I’m in receipt of orders to another accompanied duty station.  I’d like to leave my family in housing here.  Will that be possible after privatization?
Sponsors are required to submit a written request, with a copy of their orders, via their appropriate chain of command a minimum of 30 days prior to checking out of the command.  Each request will be evaluated based on individual merit.  Housing is provided to accommodate those Marines and sailors assigned to the immediate area. Leasing

Why do I need a military clause or a lease?
The PPV is private housing and a lease is required as is the case when renting in the private sector.  The minimum lease period will be six months.  The lease will contain a standard military clause that permits early termination of the lease when the sponsor receives orders out of the local area.  

Is it necessary to renew a lease after the initial six-month lease?
If written notice to vacate is not given at the end of the original six-month lease, it becomes automatically renewed on a month-to-month basis. 

How is the rental amount set and will there be increases in the rent?
Rent will be tied to the Basic Allowance for Housing of the senior sponsor.  As the BAH rate adjusts, the rent will also adjust.  Adjustments in BAH rates usually occur annually in January. 

Is there a security deposit required?
Use of a unit dairy electronic fund transfer or an allotment eliminates the requirement for a security deposit.   Housing freeze

Is there a “freeze” on housing (assignments) now?
Yes, we have stopped offering all three- and four-bedroom vacant homes to incoming Marines.  Offers for two-bedroom units will stop soon.  We want to ensure that our vacant inventory is reserved to accommodate those families who must be displaced.  If you are a sponsor for an in-bound Marine or sailor, you should help pass the word and have them contact the Housing Office for full details.

Now that vacant homes are “frozen” in reserve for families who must relocate, will there be enough homes to accommodate everyone?
Today we have 250 homes with only 150 residents.  The first phase of the PPV project requires 100 vacant homes to begin demolition.  Mathematically we expect to be able to accommodate everyone who wants to remain on base.  However, many families were offered homes larger than their bedroom entitlement because of our excess inventory.  This created a large number of vacancies in our two-bedroom inventory.  Relocation offers will be based on family composition bedroom entitlement rather than the size home they live in today.  For example, a couple with one child who is living in a three-bedroom home today should anticipate being offered a two-bedroom unit during the relocation effort. Additional questions

Who will we call for housing maintenance after Oct. 1?
The PPV property manager will receive and respond to all service calls.
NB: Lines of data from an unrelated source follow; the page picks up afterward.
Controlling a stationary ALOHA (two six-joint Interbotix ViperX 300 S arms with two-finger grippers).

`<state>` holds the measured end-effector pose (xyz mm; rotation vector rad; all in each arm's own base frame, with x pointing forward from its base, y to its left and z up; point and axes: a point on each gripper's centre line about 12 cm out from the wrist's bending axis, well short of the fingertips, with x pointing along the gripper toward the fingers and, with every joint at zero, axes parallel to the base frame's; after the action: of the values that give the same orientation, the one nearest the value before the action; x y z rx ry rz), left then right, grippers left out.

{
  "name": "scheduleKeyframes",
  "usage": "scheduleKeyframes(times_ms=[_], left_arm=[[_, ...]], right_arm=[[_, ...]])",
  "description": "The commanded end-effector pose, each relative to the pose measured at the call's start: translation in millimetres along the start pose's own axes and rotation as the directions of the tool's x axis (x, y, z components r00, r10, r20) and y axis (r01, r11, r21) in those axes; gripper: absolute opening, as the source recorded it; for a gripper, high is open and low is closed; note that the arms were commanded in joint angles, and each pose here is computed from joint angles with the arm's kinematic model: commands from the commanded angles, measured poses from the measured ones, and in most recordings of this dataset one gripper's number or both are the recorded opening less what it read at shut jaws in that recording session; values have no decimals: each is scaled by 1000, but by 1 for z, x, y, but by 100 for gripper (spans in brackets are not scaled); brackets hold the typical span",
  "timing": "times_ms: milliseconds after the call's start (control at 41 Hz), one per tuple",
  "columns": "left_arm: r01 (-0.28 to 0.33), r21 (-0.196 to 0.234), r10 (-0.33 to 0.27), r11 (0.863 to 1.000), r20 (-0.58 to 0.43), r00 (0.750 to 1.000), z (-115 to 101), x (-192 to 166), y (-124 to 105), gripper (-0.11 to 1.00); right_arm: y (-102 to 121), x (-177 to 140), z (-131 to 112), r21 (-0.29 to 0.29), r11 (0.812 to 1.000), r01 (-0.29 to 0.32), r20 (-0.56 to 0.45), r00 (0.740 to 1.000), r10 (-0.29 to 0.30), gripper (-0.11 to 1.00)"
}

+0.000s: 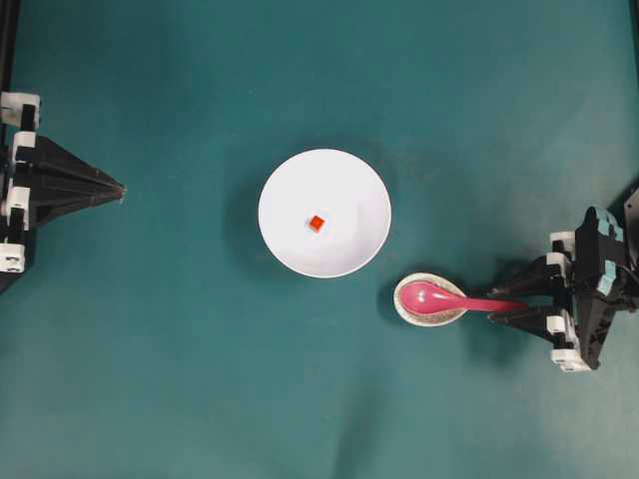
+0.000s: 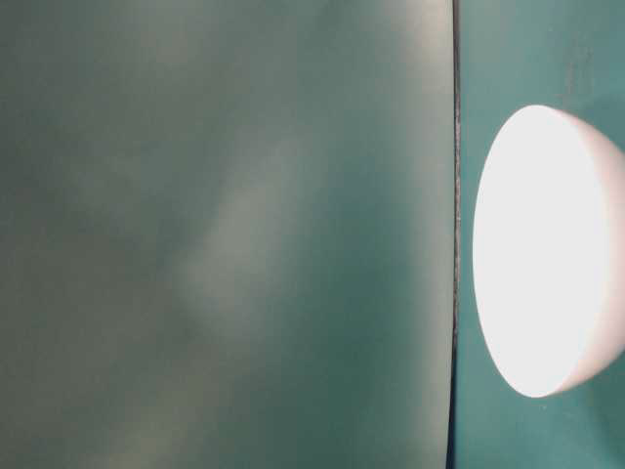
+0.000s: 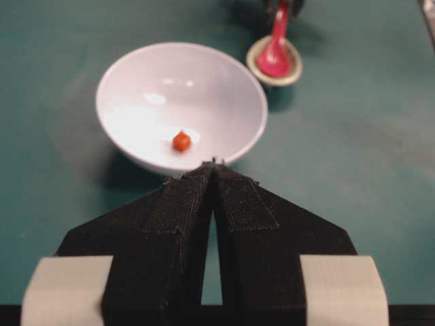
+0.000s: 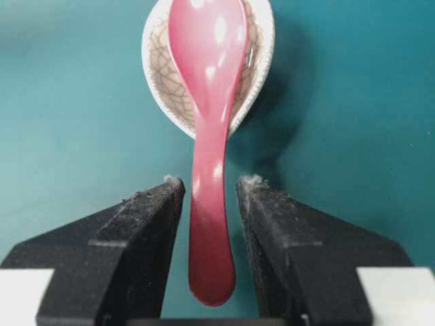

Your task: Grip the spoon and scoop the red block from the bowl with right arm.

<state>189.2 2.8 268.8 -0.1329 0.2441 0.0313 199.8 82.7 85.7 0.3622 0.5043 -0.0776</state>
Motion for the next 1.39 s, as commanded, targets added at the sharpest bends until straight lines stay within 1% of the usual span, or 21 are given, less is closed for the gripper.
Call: scheduleKeyframes(times_ms=[0, 73, 171, 317, 439, 561, 634, 707, 829, 878, 951, 1024, 1073, 1146, 1219, 1268, 1365], left_arm=[[-2, 1, 2, 1000, 6, 1000, 4, 1, 0, 1], [-2, 1, 2, 1000, 8, 1000, 4, 1, 0, 1], [-2, 1, 2, 1000, 8, 1000, 4, 1, 0, 1], [-2, 1, 2, 1000, 6, 1000, 4, 1, 0, 1], [-2, 1, 2, 1000, 8, 1000, 4, 1, 0, 1], [-2, 1, 2, 1000, 6, 1000, 4, 1, 0, 1], [-2, 1, 2, 1000, 8, 1000, 4, 1, 0, 1], [-2, 2, 2, 1000, 10, 1000, 5, 1, 0, 1], [0, 3, 0, 1000, 14, 1000, 5, 1, 0, 1], [1, 3, -1, 1000, 17, 1000, 5, 1, 0, 1], [-1, 2, 1, 1000, 17, 1000, 5, 1, 0, 1], [1, 3, -1, 1000, 17, 1000, 5, 1, 0, 1], [0, 3, 0, 1000, 15, 1000, 5, 1, 0, 1], [0, 4, 0, 1000, 14, 1000, 5, 1, 0, 1], [-2, 4, 2, 1000, 11, 1000, 5, 1, 0, 1], [-1, 6, 1, 1000, 8, 1000, 4, 1, 0, 1], [0, 12, 0, 1000, 9, 1000, 5, 1, 0, 1]], right_arm=[[3, 0, 2, 3, 1000, -10, 11, 1000, 9, 44], [3, 0, 2, 4, 1000, -8, 10, 1000, 8, 44], [3, 0, 2, 1, 1000, -8, 10, 1000, 8, 39], [3, 0, 2, -11, 1000, -11, 9, 1000, 11, 23], [6, 0, 4, -16, 1000, -19, 18, 1000, 19, 22], [14, -2, 16, -8, 999, -53, 57, 997, 53, 22], [22, -7, 31, 9, 996, -90, 108, 990, 89, 22], [27, -12, 47, 24, 993, -117, 154, 982, 112, 22], [28, -19, 81, 65, 988, -137, 206, 971, 121, 22], [28, -21, 93, 82, 987, -141, 211, 970, 121, 22], [27, -24, 117, 108, 983, -147, 204, 971, 123, 22], [25, -25, 137, 131, 980, -152, 168, 977, 130, 22], [22, -27, 153, 159, 975, -155, 136, 982, 134, 22], [17, -26, 177, 206, 967, -150, 68, 988, 139, 22], [11, -23, 193, 234, 962, -139, -8, 989, 145, 22], [8, -20, 204, 243, 961, -132, -62, 986, 152, 22], [2, -11, 222, 233, 966, -115, -145, 978, 151, 22]])
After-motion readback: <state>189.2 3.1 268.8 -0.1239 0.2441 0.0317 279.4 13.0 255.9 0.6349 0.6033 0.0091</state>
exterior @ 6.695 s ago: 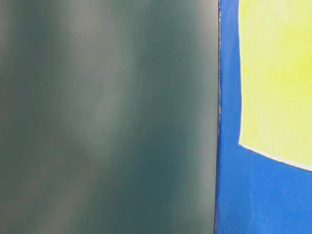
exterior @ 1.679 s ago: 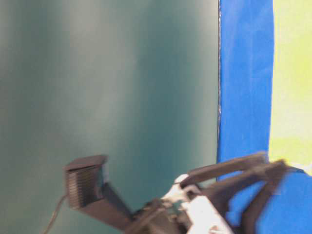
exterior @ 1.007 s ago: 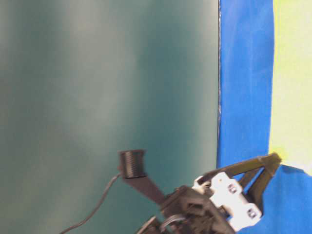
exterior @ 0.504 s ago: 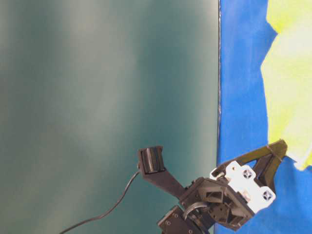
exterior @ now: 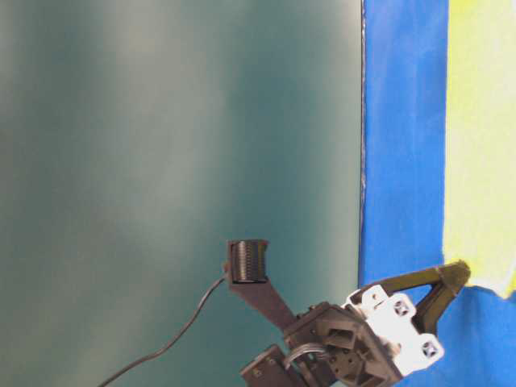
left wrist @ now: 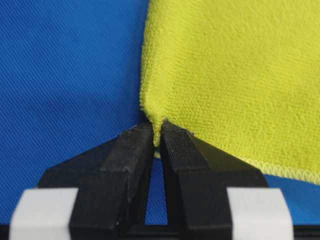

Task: Fold the yellow towel.

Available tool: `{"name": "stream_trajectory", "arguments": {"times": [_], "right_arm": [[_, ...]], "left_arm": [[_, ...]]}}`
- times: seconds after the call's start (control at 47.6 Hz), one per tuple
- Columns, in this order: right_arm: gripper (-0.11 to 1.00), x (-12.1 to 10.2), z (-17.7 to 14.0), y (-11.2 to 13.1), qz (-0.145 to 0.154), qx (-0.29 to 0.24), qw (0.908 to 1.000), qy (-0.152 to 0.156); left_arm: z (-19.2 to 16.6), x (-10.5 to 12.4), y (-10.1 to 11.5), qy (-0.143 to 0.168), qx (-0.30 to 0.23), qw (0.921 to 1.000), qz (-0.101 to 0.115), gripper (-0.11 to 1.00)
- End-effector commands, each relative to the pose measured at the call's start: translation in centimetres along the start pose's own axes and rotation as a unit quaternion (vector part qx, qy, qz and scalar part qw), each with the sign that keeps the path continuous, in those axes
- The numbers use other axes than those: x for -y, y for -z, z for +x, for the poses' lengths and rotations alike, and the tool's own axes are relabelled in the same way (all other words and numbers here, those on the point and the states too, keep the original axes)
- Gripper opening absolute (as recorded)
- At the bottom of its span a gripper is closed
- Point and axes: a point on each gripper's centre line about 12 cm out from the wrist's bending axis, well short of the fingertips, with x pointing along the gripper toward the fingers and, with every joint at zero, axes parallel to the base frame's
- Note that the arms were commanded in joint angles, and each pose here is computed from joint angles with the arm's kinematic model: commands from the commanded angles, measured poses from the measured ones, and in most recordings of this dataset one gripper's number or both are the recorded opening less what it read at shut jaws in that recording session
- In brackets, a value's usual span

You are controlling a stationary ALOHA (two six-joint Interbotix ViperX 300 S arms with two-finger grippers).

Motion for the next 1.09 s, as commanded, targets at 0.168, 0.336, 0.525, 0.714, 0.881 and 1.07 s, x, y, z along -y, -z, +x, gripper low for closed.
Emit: {"name": "stream_trajectory", "arguments": {"times": [0.168, 0.336, 0.525, 0.714, 0.881, 1.07], "right_arm": [[0.02, 0.2, -3.2, -2.1, 0.007, 0.034, 0.9993, 0.010], [0.02, 0.3, -6.8, -3.7, 0.012, 0.078, 0.9968, 0.014], [0.02, 0.6, -10.6, -4.4, 0.017, 0.121, 0.9924, 0.017], [0.02, 0.8, -12.7, -4.4, 0.024, 0.146, 0.9889, 0.017], [0.02, 0.8, -12.6, -4.4, 0.023, 0.146, 0.9889, 0.018], [0.02, 1.5, -12.0, -4.8, 0.015, 0.140, 0.9892, 0.041]], "left_arm": [[-2.9, 0.0, -2.4, 0.001, 0.021, 0.9998, -0.005, 0.04], [-6.4, 0.6, -4.5, 0.007, 0.051, 0.9987, 0.001, 0.04], [-10.1, 0.7, -6.4, 0.008, 0.099, 0.9951, 0.006, 0.04], [-10.3, 1.2, -6.5, 0.014, 0.102, 0.9946, 0.007, 0.04], [-10.4, 1.8, -6.8, 0.021, 0.108, 0.9938, 0.013, 0.04], [-10.5, 3.7, -7.0, 0.039, 0.116, 0.9921, 0.028, 0.04]]}}
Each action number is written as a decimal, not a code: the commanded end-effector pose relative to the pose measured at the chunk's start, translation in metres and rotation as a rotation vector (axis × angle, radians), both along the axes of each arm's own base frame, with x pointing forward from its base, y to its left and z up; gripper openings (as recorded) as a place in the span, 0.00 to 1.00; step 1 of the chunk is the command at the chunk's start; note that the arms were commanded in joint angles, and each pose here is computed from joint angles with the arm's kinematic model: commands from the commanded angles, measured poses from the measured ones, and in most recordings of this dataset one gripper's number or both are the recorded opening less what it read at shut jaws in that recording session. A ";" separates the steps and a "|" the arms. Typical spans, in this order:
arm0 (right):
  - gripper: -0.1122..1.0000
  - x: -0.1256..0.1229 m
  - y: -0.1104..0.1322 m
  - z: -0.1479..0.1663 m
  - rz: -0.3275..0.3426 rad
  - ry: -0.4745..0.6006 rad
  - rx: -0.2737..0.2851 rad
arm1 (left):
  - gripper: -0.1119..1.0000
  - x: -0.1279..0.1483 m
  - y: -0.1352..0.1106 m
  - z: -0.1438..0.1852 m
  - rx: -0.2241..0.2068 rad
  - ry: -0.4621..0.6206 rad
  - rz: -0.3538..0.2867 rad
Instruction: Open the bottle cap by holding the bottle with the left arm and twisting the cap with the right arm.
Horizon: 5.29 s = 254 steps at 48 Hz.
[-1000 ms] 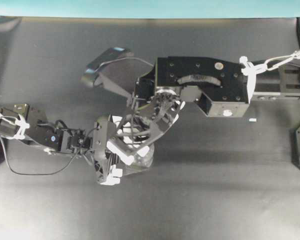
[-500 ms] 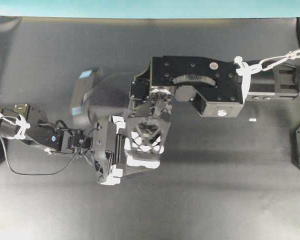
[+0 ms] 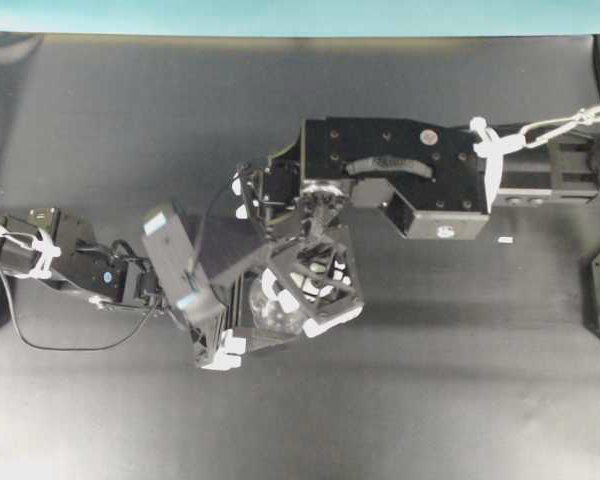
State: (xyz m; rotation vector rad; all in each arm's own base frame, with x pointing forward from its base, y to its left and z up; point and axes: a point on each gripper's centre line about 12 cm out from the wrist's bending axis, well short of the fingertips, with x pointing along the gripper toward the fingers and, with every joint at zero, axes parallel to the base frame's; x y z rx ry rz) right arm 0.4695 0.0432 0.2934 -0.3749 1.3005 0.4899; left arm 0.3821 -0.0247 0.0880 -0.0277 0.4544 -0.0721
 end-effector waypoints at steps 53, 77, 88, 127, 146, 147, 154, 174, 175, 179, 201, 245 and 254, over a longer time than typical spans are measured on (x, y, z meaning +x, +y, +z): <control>0.82 -0.025 -0.002 0.050 -0.434 -0.132 0.129 | 0.85 0.000 -0.001 0.000 -0.003 0.000 -0.002; 0.82 -0.001 0.008 0.059 -1.120 0.110 0.247 | 0.85 -0.001 -0.001 0.000 -0.003 0.006 -0.001; 0.82 0.011 0.008 0.036 -1.158 0.145 0.231 | 0.85 -0.001 -0.001 0.000 -0.003 0.006 -0.003; 0.42 0.011 0.005 0.000 -1.135 0.195 0.186 | 0.85 -0.001 -0.001 0.000 -0.003 0.006 -0.003; 0.42 0.008 0.007 0.002 -0.770 0.173 0.120 | 0.85 0.001 -0.001 0.000 -0.002 0.003 -0.004; 0.42 0.008 0.007 0.002 -0.748 0.171 0.116 | 0.85 0.000 -0.001 0.000 -0.002 0.005 -0.004; 0.42 0.008 0.009 0.001 -0.603 0.154 0.093 | 0.85 0.001 -0.001 0.000 -0.002 0.003 -0.004; 0.42 0.009 0.012 0.001 -0.327 0.112 0.051 | 0.85 0.001 -0.001 0.000 -0.002 0.003 -0.004; 0.42 0.009 0.012 0.000 -0.308 0.112 0.046 | 0.85 0.001 -0.001 0.000 -0.002 0.003 -0.004; 0.42 0.008 0.012 0.001 -0.242 0.103 0.035 | 0.85 0.001 -0.001 0.000 -0.002 0.003 -0.004; 0.42 0.008 0.017 0.000 0.023 0.038 -0.007 | 0.85 0.004 -0.003 0.003 -0.003 -0.010 -0.008; 0.42 0.004 0.019 0.000 0.131 -0.008 -0.029 | 0.85 0.005 -0.008 0.004 -0.002 -0.015 -0.020; 0.42 -0.001 0.018 -0.002 0.130 0.004 -0.030 | 0.85 0.005 -0.008 0.004 -0.004 -0.015 -0.021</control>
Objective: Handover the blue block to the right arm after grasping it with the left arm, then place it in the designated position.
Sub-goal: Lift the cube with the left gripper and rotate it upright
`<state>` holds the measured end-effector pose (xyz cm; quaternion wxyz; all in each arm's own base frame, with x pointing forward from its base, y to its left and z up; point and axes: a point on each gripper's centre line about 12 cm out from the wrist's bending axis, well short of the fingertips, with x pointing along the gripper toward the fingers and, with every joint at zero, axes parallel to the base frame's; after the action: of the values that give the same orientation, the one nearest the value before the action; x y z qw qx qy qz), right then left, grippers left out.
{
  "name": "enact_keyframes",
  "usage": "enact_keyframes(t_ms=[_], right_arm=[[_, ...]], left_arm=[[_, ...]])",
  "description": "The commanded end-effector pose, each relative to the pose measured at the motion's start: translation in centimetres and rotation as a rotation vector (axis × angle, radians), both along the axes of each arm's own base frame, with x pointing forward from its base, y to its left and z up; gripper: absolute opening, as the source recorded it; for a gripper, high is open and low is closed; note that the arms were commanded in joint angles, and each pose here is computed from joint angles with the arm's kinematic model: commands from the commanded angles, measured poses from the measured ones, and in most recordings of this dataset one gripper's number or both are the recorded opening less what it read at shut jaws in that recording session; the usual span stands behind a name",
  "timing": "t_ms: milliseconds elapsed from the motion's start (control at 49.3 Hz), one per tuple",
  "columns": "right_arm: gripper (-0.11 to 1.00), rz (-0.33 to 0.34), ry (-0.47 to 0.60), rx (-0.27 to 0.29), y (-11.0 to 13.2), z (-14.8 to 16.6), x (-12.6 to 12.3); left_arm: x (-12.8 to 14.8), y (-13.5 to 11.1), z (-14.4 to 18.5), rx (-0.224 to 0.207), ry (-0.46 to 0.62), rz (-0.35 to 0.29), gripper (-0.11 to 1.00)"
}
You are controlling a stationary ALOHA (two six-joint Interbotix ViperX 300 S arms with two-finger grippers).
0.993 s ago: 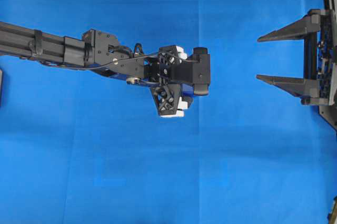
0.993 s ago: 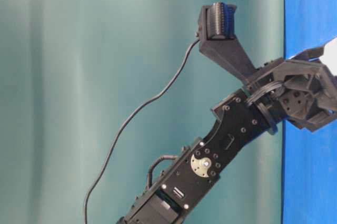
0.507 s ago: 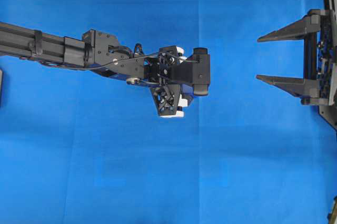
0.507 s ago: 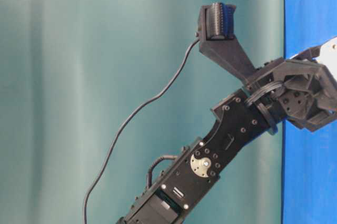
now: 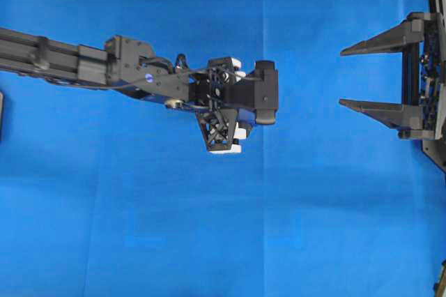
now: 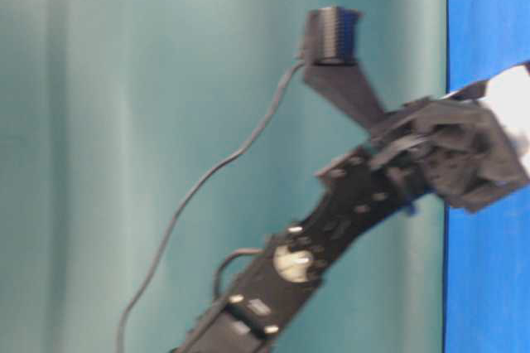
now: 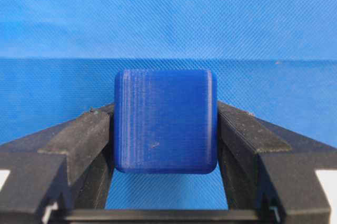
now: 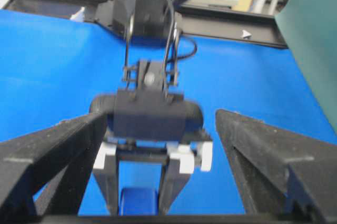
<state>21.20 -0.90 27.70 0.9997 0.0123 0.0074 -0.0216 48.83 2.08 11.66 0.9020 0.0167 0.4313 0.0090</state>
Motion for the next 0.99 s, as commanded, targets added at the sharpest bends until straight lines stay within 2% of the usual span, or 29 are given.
enact_keyframes(t_ms=[0, 182, 486, 973], right_arm=[[0.97, -0.002, -0.015, 0.002, 0.0, 0.5, 0.2], [0.97, -0.002, -0.014, 0.004, -0.1, 0.5, 0.2], [0.97, -0.002, -0.012, 0.004, -0.1, 0.4, 0.2], [0.97, -0.002, -0.009, 0.004, -0.1, 0.4, 0.2]], left_arm=[[0.2, -0.2, 4.6, 0.008, -0.075, -0.008, 0.48], [-0.3, -0.2, 8.1, 0.008, -0.073, -0.005, 0.48], [-1.1, -0.3, 15.1, 0.012, -0.148, -0.006, 0.48], [-0.8, -0.2, 19.1, 0.028, -0.169, -0.014, 0.48]])
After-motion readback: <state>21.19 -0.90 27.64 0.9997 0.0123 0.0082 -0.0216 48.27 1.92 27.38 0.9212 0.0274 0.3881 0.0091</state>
My wife and I have one child and are two-bedroom eligible.  The new homes will only have three- and four-bedroom units.  What size home am I eligible for?
You would be eligible for the three-bedroom unit; the smallest available size to match your family.

Do you think the demand for housing will increase after the homes are built? It could. 
The number and size of homes to be built is determined based on projected military population, the percentage of Marines accompanied by their family and the composition of the family.  Our calculation included the military police force which is being converted to civilian billets.  We had to consider this into the number of homes we’d need for future families to avoid “over building” today.  Also we will always have Marines who want to purchase a home in the community or who prefer to live in a specific school district. 

Will the PPV project permit other than Marine families to live in the new homes?  
All PPV projects have a prescribed priority system for various categories of eligible residents.  We believe we have the right number and mix of homes in our project to keep the homes occupied with military families.